EXERCISE BRIEF:
Locate the line bearing "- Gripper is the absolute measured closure" in the material below, then reproduce it and each following line up to and including the line bearing "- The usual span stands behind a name".

EXERCISE DATA:
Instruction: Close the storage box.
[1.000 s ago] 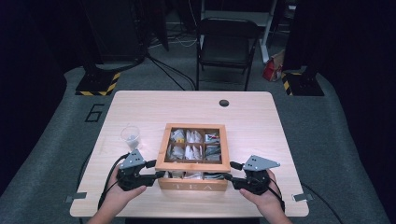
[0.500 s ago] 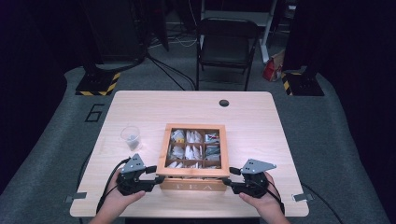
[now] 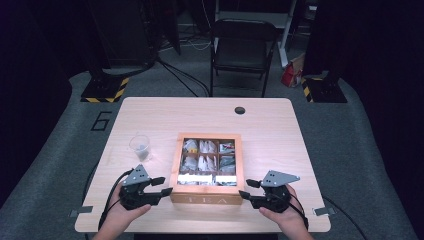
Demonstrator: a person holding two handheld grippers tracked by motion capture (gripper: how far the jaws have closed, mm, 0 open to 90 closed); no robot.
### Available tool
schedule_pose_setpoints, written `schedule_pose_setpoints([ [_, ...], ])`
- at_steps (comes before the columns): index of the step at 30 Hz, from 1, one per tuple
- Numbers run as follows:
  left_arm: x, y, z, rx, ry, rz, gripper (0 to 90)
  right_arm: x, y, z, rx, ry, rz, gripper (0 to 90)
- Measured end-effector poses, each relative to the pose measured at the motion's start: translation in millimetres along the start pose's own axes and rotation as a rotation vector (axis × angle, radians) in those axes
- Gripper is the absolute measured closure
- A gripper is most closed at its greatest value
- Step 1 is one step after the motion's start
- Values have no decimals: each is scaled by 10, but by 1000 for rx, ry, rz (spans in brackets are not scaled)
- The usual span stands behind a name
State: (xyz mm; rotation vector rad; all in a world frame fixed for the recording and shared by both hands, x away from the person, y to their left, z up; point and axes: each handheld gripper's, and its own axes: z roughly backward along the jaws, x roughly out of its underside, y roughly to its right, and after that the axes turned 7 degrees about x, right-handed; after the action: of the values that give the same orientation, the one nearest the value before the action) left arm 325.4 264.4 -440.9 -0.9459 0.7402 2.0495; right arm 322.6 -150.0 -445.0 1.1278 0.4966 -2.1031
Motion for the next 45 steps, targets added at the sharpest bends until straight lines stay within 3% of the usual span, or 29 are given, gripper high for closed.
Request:
schedule_pose_setpoints([
  [10, -44, -57, 8, -14, 17, 15, 480, -12, 83, -24, 17, 7, -37, 487],
  [23, -182, -189, -9, -49, 35, 43, 425, -149, 220, -11, 62, 10, -42, 394],
  [31, -238, -284, -16, -65, 52, 62, 389, -210, 339, -22, 105, 14, -73, 346],
  [39, -188, -379, -27, -79, 69, 99, 386, -119, 490, -36, 157, 1, -110, 339],
  [45, -134, -387, -35, -89, 73, 101, 386, -26, 566, -32, 186, 1, -139, 339],
])
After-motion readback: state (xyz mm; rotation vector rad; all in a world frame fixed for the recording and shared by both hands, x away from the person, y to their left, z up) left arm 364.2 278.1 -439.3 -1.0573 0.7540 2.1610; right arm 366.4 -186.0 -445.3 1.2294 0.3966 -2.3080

RESULT OF THIS TASK:
- Gripper is the absolute measured closure
- A gripper is most closed at its greatest value
- Step 1 is one step after the motion's start
- Values have no decimals: each is scaled by 10, but by 1000 for rx, ry, rz (spans in brackets are not scaled)
- The usual span stands behind a name

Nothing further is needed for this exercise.